— Your objective —
Once you find the line with "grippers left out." in the data that follows, repeat it and every line after it exactly, through the line with "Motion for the".

— The data —
════

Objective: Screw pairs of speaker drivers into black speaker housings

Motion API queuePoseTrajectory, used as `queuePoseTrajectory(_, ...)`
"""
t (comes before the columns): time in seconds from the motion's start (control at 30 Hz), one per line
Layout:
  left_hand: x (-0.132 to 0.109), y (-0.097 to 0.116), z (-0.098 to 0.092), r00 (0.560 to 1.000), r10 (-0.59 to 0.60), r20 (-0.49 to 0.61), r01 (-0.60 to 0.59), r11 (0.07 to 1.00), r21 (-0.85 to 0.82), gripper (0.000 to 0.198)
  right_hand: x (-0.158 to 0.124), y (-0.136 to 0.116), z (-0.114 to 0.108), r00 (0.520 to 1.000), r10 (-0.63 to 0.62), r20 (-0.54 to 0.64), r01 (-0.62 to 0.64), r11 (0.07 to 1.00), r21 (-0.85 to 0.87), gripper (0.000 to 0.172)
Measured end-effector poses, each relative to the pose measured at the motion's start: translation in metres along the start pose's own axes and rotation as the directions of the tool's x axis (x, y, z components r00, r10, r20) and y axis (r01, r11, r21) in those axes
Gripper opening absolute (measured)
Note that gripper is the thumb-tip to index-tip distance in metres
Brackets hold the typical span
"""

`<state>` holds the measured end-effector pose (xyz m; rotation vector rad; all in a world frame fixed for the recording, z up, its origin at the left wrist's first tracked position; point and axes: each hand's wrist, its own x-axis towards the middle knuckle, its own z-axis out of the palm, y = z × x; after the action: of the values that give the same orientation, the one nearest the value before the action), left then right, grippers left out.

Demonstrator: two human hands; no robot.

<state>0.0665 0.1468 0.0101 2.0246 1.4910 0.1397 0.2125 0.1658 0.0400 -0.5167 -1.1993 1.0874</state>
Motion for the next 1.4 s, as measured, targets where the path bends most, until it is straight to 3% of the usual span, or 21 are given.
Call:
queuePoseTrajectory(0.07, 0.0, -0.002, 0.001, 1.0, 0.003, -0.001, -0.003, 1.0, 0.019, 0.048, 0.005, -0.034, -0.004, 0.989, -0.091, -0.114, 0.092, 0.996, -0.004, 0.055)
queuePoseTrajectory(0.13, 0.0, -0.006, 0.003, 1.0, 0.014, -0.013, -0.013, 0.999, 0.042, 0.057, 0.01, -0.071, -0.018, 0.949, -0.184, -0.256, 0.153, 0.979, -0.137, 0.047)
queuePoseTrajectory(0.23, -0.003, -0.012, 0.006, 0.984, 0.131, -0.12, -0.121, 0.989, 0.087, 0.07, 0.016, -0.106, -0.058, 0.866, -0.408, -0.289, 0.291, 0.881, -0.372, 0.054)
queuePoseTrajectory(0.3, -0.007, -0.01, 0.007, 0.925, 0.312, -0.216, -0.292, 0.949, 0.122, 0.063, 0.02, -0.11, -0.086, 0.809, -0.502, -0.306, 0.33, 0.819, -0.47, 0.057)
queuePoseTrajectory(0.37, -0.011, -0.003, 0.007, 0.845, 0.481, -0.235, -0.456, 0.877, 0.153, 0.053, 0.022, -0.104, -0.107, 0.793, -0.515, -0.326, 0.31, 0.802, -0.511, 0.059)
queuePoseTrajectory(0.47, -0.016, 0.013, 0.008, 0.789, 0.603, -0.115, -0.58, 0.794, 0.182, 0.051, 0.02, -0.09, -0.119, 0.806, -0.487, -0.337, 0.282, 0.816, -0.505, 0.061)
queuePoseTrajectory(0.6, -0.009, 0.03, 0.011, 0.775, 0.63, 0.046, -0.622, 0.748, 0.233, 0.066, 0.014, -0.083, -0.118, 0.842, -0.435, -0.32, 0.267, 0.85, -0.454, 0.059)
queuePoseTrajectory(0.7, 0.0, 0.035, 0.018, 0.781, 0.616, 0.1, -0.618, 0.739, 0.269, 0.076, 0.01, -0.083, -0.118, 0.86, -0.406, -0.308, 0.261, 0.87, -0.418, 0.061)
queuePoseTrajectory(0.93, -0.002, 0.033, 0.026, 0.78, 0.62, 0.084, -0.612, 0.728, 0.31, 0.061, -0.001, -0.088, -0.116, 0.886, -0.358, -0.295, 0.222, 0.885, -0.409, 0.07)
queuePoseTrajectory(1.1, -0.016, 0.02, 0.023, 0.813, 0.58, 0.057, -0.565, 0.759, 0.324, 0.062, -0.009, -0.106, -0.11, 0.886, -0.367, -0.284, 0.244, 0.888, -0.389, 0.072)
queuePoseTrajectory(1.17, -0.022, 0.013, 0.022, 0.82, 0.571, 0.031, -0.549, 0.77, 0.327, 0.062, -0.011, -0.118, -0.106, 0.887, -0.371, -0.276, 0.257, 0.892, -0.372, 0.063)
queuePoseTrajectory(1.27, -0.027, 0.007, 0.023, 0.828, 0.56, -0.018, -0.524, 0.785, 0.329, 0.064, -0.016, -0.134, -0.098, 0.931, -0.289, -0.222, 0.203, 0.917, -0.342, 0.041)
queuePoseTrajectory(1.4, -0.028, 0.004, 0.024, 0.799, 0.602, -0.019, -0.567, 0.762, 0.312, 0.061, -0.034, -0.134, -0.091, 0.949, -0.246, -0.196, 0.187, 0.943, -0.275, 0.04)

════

— Task answer —
`<state>` holds the measured end-effector pose (xyz m; rotation vector rad; all in a world frame fixed for the recording, z up, its origin at the left wrist's first tracked position; point and axes: each hand's wrist, its own x-axis towards the middle knuckle, its own z-axis out of the palm, y = z × x; after the action: of the values that give the same orientation, the one nearest the value before the action), left then right, grippers left out.

Demonstrator: two human hands; no robot.

<state>0.0665 0.1468 0.0101 2.0246 1.4910 0.1397 0.2125 0.1658 0.0400 -0.5167 -1.1993 1.0874</state>
Motion for the next 1.4 s, as measured, targets where the path bends most, until it is straight to 3% of the usual span, or 21 are given.

No more output is given for this exercise.